What the task asks -
Check each line of the data for "image" and select those that have it.

(Records from a data source)
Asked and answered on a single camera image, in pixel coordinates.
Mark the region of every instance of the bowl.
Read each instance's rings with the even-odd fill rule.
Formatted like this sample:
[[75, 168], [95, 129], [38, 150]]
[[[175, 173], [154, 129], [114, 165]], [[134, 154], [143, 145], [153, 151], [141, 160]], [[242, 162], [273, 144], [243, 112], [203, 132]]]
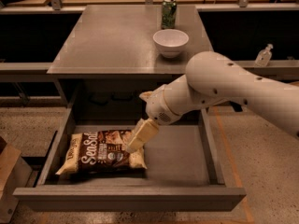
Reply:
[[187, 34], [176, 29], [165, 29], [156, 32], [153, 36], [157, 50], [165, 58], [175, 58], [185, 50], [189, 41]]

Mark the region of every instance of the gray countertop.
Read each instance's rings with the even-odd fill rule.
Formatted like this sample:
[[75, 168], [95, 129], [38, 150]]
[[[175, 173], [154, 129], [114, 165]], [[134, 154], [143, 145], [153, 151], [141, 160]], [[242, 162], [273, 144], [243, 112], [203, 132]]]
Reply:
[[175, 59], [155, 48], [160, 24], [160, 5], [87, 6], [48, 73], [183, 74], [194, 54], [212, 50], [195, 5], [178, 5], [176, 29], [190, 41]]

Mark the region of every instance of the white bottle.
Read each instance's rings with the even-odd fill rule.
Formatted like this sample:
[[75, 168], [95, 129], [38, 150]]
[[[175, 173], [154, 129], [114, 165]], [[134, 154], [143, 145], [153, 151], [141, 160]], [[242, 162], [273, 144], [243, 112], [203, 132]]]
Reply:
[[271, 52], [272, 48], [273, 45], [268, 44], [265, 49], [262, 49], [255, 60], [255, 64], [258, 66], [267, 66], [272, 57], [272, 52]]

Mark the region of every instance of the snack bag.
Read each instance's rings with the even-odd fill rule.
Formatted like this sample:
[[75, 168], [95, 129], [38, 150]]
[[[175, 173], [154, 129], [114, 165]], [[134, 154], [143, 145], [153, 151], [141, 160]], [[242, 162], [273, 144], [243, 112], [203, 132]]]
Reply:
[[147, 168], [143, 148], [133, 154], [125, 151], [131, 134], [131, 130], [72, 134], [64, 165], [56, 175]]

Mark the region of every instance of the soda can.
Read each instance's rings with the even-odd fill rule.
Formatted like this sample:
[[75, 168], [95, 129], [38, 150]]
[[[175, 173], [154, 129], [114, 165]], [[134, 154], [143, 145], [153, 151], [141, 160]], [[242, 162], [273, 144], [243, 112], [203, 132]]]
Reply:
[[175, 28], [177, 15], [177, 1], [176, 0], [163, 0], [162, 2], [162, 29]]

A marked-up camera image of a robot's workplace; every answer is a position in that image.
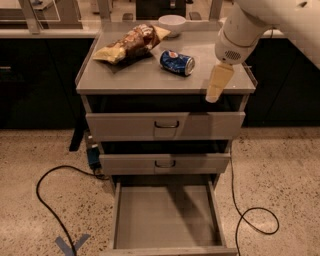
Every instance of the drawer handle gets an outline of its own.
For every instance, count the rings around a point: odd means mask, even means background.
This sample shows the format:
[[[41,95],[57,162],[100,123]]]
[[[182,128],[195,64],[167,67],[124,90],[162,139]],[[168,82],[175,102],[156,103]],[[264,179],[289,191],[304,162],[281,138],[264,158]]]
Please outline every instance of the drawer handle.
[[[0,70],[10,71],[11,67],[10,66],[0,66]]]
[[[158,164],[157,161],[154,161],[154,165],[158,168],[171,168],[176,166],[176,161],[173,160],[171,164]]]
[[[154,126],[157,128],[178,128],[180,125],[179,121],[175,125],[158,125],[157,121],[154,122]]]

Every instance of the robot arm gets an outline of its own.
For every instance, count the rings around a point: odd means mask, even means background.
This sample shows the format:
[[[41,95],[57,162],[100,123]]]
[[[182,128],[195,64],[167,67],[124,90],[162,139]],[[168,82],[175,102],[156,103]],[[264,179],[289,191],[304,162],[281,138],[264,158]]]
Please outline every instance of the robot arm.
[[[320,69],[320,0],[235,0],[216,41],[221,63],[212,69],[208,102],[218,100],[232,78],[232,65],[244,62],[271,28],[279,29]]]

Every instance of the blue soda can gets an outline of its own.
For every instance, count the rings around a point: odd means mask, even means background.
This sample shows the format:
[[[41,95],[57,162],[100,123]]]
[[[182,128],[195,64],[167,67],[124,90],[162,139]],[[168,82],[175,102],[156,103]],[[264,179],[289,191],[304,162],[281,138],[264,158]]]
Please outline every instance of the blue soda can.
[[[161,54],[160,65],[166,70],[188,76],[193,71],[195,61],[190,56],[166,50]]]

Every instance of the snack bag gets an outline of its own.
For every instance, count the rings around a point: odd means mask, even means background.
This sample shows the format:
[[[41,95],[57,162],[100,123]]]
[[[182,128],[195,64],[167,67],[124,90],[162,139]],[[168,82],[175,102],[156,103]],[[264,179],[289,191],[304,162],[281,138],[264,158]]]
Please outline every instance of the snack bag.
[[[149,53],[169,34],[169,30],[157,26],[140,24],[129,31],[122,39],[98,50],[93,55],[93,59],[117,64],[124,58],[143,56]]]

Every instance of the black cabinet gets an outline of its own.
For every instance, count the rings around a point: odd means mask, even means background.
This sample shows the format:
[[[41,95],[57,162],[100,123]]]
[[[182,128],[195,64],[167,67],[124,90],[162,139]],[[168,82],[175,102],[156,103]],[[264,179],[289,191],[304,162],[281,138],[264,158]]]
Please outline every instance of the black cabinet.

Answer to this exercise -
Asked and answered on a single camera image, in pixel coordinates.
A marked-up camera image of a robot's workplace; every answer is a position in that image.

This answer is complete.